April 27th, 2006

Gotta love it, people are angry at auntie. I love the arguments;

Why should public money be used to create competition to a successful commercial venture such as MySpace?

….and what for it…..

Few will want to dispute the emphasis on building multi-media websites to cover areas ranging from sport to health. But the popularity of the BBC — it is already the most popular British website other than the search engines such as Google — makes it virtually impossible for commercial rivals to charge for similar online services in Britain.

This from such balanced and fair individuals such as James MacManus (executive director of News International) and Dan Sabbagh (media editor of The Times, a wholy owned subsidary of News International).

Damn the beeb to hell…..how dare they use public money to offer an free (monetarily and advertising) portal supporting society and stopping good honest, hard-working billionaires earning some more billions!

Also when did MySpace become just a successful commercial venture? I thought it was a ‘Place for Friends’, not a ‘Place for Friends to fill the pockets of multi-national conglomerates’. Seems to me that the BBC wants to set up a social networking site, not a cash cow. So in that sense James MacManus has nothing to worry about.



April 26th, 2006

Really should have posted about this when I thought about it yesterday. But I was being lazy, and now the point seems a little mute after today’s happenings. But I do feel I need to speak my mind about Charles Clarke getting all puffy and red-faced about media-representation of the government.

“I believe that a pernicious and even dangerous poison is now slipping into at least some parts of this media view of the world.”
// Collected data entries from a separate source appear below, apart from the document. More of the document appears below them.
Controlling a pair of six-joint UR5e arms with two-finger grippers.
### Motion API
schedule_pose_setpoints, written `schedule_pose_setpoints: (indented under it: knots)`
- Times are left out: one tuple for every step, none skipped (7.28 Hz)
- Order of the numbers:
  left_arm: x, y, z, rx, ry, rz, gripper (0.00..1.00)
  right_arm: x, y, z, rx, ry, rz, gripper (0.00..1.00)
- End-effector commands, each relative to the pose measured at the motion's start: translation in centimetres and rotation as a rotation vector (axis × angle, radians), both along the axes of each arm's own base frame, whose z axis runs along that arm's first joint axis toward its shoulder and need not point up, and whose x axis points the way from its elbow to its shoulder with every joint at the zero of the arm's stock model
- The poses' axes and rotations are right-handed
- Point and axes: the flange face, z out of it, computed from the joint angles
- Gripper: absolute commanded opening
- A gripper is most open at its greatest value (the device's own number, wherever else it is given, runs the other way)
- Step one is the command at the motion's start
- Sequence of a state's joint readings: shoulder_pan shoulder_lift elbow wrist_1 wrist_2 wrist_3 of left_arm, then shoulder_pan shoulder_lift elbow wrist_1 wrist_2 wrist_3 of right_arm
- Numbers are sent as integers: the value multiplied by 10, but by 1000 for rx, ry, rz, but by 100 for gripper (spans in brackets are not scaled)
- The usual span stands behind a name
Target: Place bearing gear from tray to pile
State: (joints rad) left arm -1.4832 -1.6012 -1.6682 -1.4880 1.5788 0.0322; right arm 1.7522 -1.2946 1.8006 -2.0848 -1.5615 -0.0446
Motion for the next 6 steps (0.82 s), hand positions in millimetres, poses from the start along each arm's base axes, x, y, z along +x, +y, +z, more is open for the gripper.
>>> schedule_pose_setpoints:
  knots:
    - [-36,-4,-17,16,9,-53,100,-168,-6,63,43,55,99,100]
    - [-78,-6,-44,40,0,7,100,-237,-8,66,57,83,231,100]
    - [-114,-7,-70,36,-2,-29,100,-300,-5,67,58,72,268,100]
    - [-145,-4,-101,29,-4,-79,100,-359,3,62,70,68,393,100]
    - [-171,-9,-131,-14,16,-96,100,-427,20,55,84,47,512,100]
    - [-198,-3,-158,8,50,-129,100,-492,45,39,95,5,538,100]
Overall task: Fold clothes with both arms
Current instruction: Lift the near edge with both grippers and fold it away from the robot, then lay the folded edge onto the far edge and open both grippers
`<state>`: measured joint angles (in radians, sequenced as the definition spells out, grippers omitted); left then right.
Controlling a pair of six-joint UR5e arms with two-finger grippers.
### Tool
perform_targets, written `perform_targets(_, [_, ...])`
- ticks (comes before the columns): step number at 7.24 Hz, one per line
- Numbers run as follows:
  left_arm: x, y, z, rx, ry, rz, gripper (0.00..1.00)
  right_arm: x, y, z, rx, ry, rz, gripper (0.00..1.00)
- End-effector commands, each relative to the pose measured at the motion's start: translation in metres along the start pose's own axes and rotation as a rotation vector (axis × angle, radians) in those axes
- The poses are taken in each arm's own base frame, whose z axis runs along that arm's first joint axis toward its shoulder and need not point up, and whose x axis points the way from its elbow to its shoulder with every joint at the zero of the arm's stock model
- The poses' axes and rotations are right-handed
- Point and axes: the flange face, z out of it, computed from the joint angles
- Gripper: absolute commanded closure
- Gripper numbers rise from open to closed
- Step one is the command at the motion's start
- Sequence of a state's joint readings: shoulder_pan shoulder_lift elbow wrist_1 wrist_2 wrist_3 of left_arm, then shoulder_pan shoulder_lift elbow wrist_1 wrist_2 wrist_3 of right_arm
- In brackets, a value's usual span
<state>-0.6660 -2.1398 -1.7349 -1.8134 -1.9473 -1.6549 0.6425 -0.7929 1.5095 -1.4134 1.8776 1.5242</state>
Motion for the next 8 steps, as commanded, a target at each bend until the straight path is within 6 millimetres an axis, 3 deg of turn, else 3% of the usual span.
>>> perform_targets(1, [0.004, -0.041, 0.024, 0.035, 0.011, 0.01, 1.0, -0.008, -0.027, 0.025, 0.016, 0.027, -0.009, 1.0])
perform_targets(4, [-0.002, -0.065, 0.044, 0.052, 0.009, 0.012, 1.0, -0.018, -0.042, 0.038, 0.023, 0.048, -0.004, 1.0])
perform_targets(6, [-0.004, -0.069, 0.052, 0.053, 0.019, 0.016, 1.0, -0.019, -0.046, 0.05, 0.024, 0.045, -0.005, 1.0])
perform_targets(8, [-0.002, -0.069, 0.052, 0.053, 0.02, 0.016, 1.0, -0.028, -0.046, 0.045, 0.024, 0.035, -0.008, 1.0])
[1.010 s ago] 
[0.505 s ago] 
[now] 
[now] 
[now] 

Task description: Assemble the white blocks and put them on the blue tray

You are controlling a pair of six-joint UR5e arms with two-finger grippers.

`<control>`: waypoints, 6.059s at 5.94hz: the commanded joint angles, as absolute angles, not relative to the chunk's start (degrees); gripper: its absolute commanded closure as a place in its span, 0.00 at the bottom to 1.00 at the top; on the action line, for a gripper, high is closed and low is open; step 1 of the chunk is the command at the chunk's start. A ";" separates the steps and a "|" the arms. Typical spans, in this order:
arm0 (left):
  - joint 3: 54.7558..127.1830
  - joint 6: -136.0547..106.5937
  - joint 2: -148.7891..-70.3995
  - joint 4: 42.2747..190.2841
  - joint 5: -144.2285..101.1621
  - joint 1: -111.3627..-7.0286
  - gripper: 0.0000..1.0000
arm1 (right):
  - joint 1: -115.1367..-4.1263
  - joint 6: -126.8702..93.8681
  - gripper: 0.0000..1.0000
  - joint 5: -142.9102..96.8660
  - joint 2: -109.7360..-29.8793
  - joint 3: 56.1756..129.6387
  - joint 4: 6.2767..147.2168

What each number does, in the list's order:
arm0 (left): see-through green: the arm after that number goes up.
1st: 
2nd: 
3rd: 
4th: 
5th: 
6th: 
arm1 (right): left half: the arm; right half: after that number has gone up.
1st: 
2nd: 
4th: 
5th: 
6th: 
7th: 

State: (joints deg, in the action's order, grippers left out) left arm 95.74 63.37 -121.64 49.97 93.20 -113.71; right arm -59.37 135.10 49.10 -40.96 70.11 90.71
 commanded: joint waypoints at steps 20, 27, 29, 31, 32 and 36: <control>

Woh there dude….poison, dangerous, are these words that should be used when speaking about what is in essence free speach. I don’t agree with a lot of what the right-wing press prints daily in this country, but I do accept that it is the right of a free country to allow people to speak their minds. It is also the right of any citizen of this country to disagree with those statements. But to declare it poison, especially from a government official, is somewhat dishartening. Especially when the matter in hand is about how the government is apparently getting more totalitarian.

So lets some up, state officials declare that free media are becoming poisonous as well as lazy and deceitful, in what one assumes to be a bid to stop said free media on continuing with this angle. Isn’t this in effect attempting to control the media? Now I don’t think the government are really that totalitarian (but as Simon Jenkins states today - there does appear to be a creeping authoritarianism) but when they attack the press about printing points of view (however inaccurate), a dangerous line is being walked.

Overall, however, I do feel Clarkey boy had a point. Sometimes the press do go too far and print widely exagerated claims based on flimsy evidence and can tend towards absolutism.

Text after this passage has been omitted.